09/13/2004: -Do you like to eat?
-Yeah, I like to eat. Do you like to eat?
-Sure, I like to eat.
-Then let’s go eat.
09/14/2004: Life is a bowl of cherries; mine is the pits. – Attributed to Eeyore after Pooh walked away with his first Oscar.
09/15/2004: -No work: hurricane.
09/16/2004: The stomach has no loyalty.
09/17/2004: Wisdom temporarily suspended due to rain. [alt: Wisdom called on account of rain.]
09/20/2004: Money isn’t the root of all evil, but it’s a helluva place to start.
09/22/2004: Even the best parents don’t know their children.
09/23/2004: Ignorance is not a new disease, but it sure has been perfected in the last few decades.
09/26/2004: Bonanza Worship: Rejoice unto the Lorne.
09/27/2004: Watts goin’ on? [There was no electricity today. Okay, it’s silly; so shoot me!]
09/28/2004: Tact is telling your boss that that’s a great idea!
09/29/2004: Class is holding the car door open for your sweetheart; no-class is making her sit on the gear shift knob.
09/30/2004: The Merry Misogynist strikes a blow for assholes everywhere.

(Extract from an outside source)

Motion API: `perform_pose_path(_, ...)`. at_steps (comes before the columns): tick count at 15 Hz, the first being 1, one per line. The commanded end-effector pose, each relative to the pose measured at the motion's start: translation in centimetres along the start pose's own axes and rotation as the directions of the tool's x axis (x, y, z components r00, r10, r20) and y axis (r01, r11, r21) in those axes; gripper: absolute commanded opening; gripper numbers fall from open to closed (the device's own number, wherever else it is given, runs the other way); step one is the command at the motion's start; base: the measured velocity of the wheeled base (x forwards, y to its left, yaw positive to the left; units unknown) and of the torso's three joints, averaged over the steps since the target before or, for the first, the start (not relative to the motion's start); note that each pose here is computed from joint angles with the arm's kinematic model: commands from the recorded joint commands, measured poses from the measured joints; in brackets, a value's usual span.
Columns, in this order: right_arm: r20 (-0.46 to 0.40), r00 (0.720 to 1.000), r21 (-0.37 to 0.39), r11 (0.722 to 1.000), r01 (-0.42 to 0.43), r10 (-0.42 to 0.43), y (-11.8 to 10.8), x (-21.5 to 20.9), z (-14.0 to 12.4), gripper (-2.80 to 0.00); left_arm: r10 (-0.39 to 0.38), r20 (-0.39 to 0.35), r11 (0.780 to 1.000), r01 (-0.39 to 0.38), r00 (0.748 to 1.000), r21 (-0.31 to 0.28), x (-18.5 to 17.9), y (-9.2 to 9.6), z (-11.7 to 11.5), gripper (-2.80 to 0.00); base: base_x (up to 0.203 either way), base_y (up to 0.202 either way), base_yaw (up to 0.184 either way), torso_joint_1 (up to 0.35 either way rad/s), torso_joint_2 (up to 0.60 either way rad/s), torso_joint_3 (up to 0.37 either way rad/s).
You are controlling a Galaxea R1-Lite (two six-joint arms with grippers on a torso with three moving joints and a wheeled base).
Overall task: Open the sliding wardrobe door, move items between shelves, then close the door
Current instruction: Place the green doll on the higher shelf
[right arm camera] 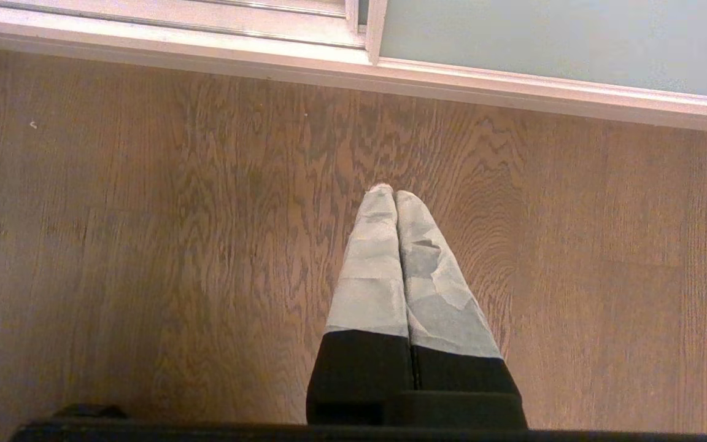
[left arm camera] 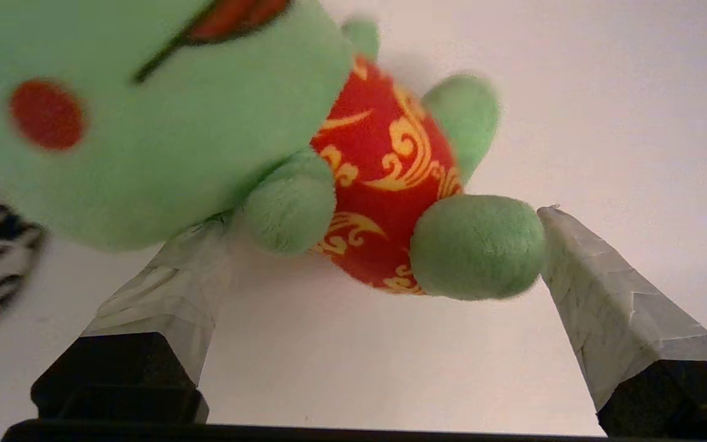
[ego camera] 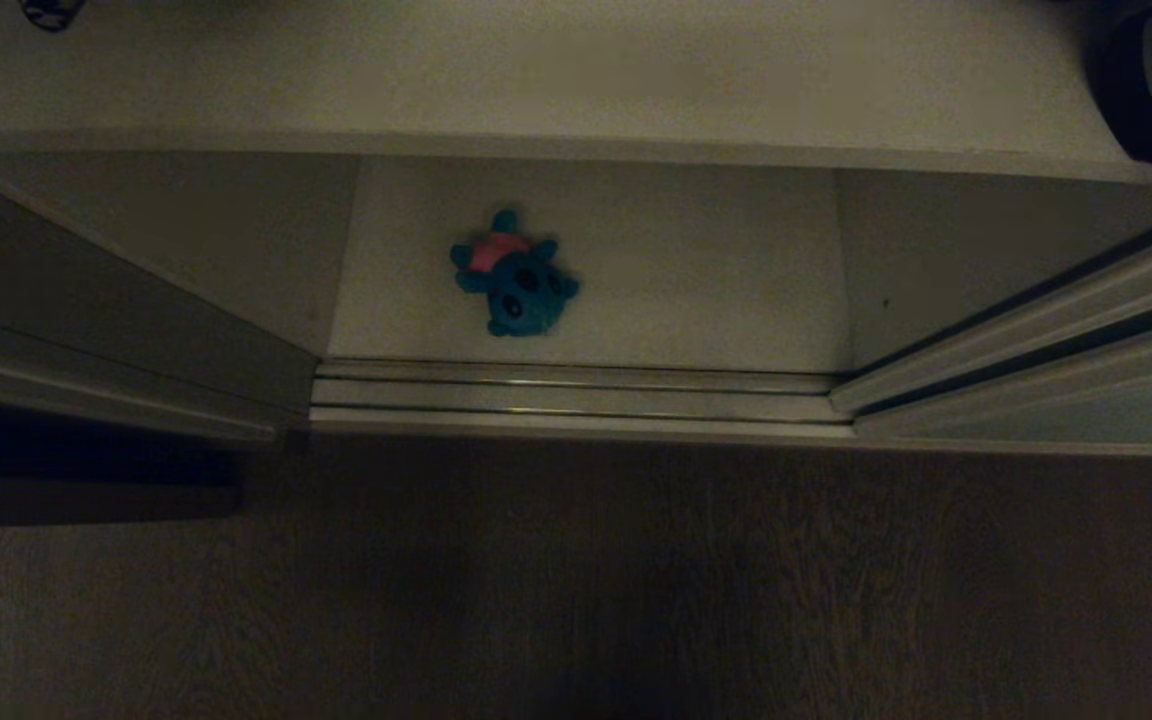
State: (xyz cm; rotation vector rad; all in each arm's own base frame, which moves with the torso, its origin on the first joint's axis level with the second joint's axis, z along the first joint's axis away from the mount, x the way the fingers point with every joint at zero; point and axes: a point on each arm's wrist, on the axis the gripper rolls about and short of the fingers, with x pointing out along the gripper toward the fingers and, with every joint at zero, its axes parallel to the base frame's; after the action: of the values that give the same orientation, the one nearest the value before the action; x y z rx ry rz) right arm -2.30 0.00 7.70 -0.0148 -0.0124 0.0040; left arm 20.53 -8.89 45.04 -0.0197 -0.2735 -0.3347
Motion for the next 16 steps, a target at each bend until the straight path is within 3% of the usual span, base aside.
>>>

Computers are like women: Every time you think you have them figured out, their programming goes wackydoodle.
10/01/2004: Using language is like driving a car: You don’t need to know how to rebuild the engine, but it would sure help if you could change the spark plugs.
10/04/2004: You can learn anything you want.
10/05/2004: Exhaustion robs me of inspiration.
10/06/2004: 100% Home-brewed wisdom. Carefully chosen words and concepts, mixed and prepared using a secret family recipe handed down from generation to generation.
10/07/2004: Language is one of the most powerful tools available; it helps us create things of beauty, power, and utility. Why then are so many of us trying to build a house with a toy hammer and saw?
10/08/2004: Ideas are not enough.
10/11/2004: Language is substitution and misdirection; it is beauty and awe. Language is magic.
10/12/2004: Character is what remains after deleting all the bullshit.
10/13/2004: She told me to go find myself; who do I ask for directions?
10/14/2004: And the sweet sound of birds singing in the new day.
10/15/2004: It is unwise to be born at the end of an era.
10/18/2004: The fact that an action is self-serving in no way diminishes its positive results.
10/19/2004: [re: the biometric time clock at work] I am one step closer to the beast.
10/20/2004: All the world’s a stage. Are you a character or a prop?
10/21/2004: Would that life had an “undo” button.
10/22/2004: Remember that it is your anger and not anyone else’s.
10/25/2004: Destiny is mutable.
10/26/2004: Belief is not subject to negotiation.